Disney's Robert Iger, left, and Robert Chapek.

The Walt Disney Co. board of directors on Tuesday named Bob Chapek as the new chief executive, effective immediately.

Chapek, who had been chairman of Disney Parks, Experiences and Products, replaces Robert Iger who becomes executive chairman through 2021 and will direct the creative efforts of the Burbank entertainment and media giant.

With the successful launch of Disney’s streaming services, including Disney+ in November, and the integration of 21st Century Fox, it was an optimal time to transition to a new chief executive, Iger said.

“I have the utmost confidence in Bob and look forward to working closely with him over the next 22 months as he assumes this new role and delves deeper into Disney’s multifaceted global businesses and operations, while I continue to focus on the company’s creative endeavors,” Iger said in a statement.

Chapek is the seventh chief executive in Disney’s nearly 100-year history. Prior to joining the company in 1993, Chapek worked in brand management at H.J. Heinz Co. and in advertising at J. Walter Thompson Co.

He shares Iger’s commitment to creative excellence, technological innovation and international expansion, Chapek said.

“Everything we have achieved thus far serves as a solid foundation for further creative storytelling, bold innovation and thoughtful risk-taking,” Chapek said in a statement.

As the head of the parks and products division of Disney, Chapek oversaw the largest of the company’s business units which includes six resort destinations in the United States, Europe and Asia; a top-rated cruise line; a popular vacation ownership program; and an award-winning guided family adventure business.

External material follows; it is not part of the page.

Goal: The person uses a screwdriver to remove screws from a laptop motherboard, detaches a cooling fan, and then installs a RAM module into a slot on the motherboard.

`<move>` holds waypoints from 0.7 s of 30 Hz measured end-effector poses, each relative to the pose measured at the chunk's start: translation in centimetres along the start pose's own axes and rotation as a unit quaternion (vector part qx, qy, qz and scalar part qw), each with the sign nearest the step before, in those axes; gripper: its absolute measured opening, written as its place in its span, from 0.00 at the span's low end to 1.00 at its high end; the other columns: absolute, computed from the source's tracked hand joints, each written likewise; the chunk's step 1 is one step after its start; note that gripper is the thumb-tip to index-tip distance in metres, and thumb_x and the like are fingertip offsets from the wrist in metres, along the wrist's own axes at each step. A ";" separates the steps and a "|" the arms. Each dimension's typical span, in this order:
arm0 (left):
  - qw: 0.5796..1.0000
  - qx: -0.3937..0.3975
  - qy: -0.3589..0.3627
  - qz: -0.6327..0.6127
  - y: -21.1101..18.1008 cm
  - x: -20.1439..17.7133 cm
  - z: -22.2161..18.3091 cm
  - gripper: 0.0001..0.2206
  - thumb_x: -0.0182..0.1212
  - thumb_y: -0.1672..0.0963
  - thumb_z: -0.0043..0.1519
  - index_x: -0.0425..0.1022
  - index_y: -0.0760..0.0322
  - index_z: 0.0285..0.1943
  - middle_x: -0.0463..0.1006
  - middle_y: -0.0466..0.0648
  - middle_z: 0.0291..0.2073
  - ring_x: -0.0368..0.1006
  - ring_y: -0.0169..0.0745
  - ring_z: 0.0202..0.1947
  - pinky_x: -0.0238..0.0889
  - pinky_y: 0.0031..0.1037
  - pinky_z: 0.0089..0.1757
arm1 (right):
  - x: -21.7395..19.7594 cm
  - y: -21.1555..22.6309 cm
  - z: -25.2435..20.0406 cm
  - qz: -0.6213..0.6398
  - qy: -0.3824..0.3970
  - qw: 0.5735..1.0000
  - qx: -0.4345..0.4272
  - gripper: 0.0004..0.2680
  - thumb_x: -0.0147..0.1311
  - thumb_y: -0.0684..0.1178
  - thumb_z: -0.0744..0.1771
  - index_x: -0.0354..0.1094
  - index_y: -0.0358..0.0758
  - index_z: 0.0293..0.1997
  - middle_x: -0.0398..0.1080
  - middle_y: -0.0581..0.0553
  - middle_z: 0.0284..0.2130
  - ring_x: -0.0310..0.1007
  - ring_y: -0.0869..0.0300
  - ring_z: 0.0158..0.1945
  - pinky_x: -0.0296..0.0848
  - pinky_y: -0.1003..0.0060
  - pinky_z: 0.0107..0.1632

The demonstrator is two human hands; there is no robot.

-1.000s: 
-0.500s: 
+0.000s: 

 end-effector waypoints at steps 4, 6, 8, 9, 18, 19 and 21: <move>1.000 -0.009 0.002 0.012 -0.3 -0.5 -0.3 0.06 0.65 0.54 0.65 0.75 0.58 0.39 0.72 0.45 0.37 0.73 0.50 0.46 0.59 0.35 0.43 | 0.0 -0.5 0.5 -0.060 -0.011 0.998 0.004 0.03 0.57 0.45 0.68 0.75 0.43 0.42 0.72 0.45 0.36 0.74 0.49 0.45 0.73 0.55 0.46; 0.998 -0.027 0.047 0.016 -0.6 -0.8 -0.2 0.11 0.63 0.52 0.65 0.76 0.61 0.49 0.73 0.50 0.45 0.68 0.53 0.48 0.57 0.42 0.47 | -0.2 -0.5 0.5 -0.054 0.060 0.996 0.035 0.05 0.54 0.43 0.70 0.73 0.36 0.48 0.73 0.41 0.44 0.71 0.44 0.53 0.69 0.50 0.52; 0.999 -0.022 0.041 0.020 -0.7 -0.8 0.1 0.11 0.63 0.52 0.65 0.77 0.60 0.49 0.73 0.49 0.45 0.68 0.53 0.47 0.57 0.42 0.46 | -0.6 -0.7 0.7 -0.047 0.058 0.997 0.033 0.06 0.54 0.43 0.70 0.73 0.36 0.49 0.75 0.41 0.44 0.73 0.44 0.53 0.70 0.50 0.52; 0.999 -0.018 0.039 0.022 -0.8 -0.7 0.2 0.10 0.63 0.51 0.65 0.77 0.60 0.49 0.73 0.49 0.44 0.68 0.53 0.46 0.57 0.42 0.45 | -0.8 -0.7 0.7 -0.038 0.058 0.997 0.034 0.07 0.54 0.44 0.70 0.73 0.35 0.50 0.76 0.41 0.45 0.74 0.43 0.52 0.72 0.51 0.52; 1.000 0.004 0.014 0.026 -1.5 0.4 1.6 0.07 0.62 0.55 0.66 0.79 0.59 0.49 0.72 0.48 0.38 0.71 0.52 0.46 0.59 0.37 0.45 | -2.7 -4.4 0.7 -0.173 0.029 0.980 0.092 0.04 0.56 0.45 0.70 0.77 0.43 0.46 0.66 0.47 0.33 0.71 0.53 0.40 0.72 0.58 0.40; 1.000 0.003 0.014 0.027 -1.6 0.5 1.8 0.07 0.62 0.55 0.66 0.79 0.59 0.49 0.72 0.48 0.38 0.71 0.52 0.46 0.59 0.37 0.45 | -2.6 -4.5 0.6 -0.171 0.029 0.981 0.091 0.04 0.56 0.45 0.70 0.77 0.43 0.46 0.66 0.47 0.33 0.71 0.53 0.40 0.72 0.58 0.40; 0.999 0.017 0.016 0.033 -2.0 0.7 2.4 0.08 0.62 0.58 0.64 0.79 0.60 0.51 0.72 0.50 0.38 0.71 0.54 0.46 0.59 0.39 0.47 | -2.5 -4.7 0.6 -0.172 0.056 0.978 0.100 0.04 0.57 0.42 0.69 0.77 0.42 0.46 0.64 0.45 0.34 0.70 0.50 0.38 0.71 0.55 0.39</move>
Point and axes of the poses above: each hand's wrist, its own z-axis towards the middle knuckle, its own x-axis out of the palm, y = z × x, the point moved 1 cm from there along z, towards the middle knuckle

It also had responsibility for Disney’s global consumer products operations.

A replacement for Chapek at Parks, Experiences and Products will be named at a later date.

Iger has been head of Disney since September 2005. During his tenure, Disney has been on a strong growth trajectory. The company got in early on distributing content via Apple Inc.’s iTunes; bought Pixar Animation Studios, Marvel Entertainment and LucasFilm Ltd.; built a theme park in China; and saw the share price hit $100 for the first time ever.

Iger originally announced he would retire in March 2015. That was later extended to June 2016 to coincide with when he would step down as board chairman. In October 2014, he extended his contract an additional two years, through 2018, as the Disney board sought to keep Iger in place based on the company’s financial and creative success. The board last extended his contract in 2017 to take him as Disney head until July 2019.

But the acquisition of Fox for $71 billion, which was announced in December 2017 and closed last year, kept Iger on the job.

Shares of Disney (DIS) closed down $4.82 or about 3.6 percent, to $128.19 on the New York Stock Exchange.